Build a multi-Region and highly resilient modern data architecture using AWS Glue and AWS Lake Formation

Post Syndicated from Vivek Shrivastava original https://aws.amazon.com/blogs/big-data/build-a-multi-region-and-highly-resilient-modern-data-architecture-using-aws-glue-and-aws-lake-formation/

AWS Lake Formation helps with enterprise data governance and is important for a data mesh architecture. It works with the AWS Glue Data Catalog to enforce data access and governance.
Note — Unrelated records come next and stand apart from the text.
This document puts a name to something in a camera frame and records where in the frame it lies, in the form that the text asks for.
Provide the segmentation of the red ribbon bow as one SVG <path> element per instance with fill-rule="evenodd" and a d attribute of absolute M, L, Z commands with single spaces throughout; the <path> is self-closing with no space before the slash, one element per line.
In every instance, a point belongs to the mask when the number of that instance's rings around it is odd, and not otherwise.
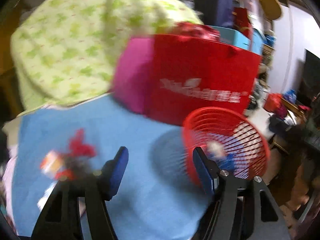
<path fill-rule="evenodd" d="M 70 155 L 73 157 L 88 157 L 90 160 L 97 155 L 97 152 L 93 145 L 85 142 L 85 132 L 84 129 L 81 128 L 77 130 L 75 135 L 73 135 L 69 139 L 67 151 L 59 154 L 62 157 L 62 159 L 65 155 Z M 57 180 L 63 178 L 67 180 L 75 180 L 72 176 L 71 171 L 65 167 L 65 162 L 62 171 L 59 172 L 55 177 L 55 179 Z"/>

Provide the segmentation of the blue and white carton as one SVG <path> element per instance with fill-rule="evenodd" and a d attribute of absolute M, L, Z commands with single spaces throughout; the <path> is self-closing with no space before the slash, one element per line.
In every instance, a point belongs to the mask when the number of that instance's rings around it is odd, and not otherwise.
<path fill-rule="evenodd" d="M 223 144 L 217 141 L 207 143 L 207 156 L 210 160 L 215 161 L 221 170 L 234 172 L 235 165 L 233 155 L 225 151 Z"/>

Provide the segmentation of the orange white medicine box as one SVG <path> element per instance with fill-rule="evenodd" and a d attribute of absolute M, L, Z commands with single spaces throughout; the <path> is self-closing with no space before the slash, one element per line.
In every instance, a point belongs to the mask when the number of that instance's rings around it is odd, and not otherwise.
<path fill-rule="evenodd" d="M 64 162 L 60 154 L 54 150 L 49 151 L 40 164 L 41 172 L 49 178 L 55 178 L 62 171 Z"/>

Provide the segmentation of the blue blanket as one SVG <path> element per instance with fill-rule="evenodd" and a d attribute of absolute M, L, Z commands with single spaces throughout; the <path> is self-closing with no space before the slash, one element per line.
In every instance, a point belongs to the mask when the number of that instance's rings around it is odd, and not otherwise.
<path fill-rule="evenodd" d="M 40 214 L 38 201 L 53 182 L 41 172 L 41 161 L 50 150 L 65 152 L 80 128 L 97 153 L 90 160 L 93 170 L 114 158 L 121 146 L 129 151 L 118 193 L 106 204 L 119 239 L 193 237 L 209 200 L 183 171 L 181 129 L 133 114 L 110 96 L 23 116 L 12 181 L 13 216 L 20 235 L 31 235 Z"/>

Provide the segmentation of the red mesh wastebasket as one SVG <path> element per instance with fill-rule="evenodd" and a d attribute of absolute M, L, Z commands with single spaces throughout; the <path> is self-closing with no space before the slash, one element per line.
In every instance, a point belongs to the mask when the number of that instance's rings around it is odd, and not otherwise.
<path fill-rule="evenodd" d="M 217 142 L 223 153 L 232 157 L 233 172 L 238 178 L 262 177 L 267 170 L 270 149 L 262 133 L 245 117 L 225 108 L 204 107 L 191 112 L 184 120 L 182 135 L 186 172 L 193 183 L 200 184 L 193 163 L 193 149 L 201 147 L 206 155 L 208 143 Z"/>

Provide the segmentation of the magenta pillow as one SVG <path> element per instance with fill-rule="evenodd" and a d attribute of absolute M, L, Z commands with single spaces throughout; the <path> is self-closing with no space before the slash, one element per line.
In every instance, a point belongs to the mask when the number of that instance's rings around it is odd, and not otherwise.
<path fill-rule="evenodd" d="M 129 40 L 116 66 L 111 92 L 114 99 L 133 113 L 144 114 L 150 94 L 153 37 Z"/>

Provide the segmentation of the red paper shopping bag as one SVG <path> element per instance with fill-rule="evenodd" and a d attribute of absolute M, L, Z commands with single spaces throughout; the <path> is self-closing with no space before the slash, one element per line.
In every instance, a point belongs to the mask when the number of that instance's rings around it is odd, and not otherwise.
<path fill-rule="evenodd" d="M 249 104 L 260 55 L 190 36 L 154 36 L 145 115 L 182 125 L 192 111 L 220 107 L 242 114 Z"/>

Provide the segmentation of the green clover quilt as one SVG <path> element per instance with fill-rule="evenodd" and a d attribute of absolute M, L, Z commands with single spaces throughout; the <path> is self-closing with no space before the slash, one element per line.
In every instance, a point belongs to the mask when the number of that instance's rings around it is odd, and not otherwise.
<path fill-rule="evenodd" d="M 11 36 L 26 111 L 71 106 L 106 93 L 133 36 L 200 23 L 179 0 L 45 0 Z"/>

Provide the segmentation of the light blue box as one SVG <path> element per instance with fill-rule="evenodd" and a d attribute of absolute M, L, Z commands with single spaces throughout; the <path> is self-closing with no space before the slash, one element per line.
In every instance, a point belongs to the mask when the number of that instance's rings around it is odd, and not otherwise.
<path fill-rule="evenodd" d="M 253 29 L 253 37 L 250 40 L 238 30 L 217 26 L 210 27 L 220 32 L 220 42 L 245 50 L 250 50 L 251 52 L 260 56 L 263 54 L 263 44 L 265 38 L 257 29 Z"/>

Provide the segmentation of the red foil gift wrap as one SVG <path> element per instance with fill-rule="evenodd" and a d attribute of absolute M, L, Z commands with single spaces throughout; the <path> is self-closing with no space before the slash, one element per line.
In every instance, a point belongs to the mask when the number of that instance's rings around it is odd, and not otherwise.
<path fill-rule="evenodd" d="M 220 32 L 212 27 L 202 24 L 195 24 L 191 22 L 179 22 L 171 29 L 170 34 L 191 36 L 219 42 Z"/>
Both services provide reliable data storage, but some customers want replicated storage, catalog, and permissions for compliance purposes.

This post explains how to create a design that automatically backs up Amazon Simple Storage Service (Amazon S3), the AWS Glue Data Catalog, and Lake Formation permissions in different Regions and provides backup and restore options for disaster recovery. These mechanisms can be customized for your organization’s processes. The utility for cloning and experimentation is available in the open-sourced GitHub repository.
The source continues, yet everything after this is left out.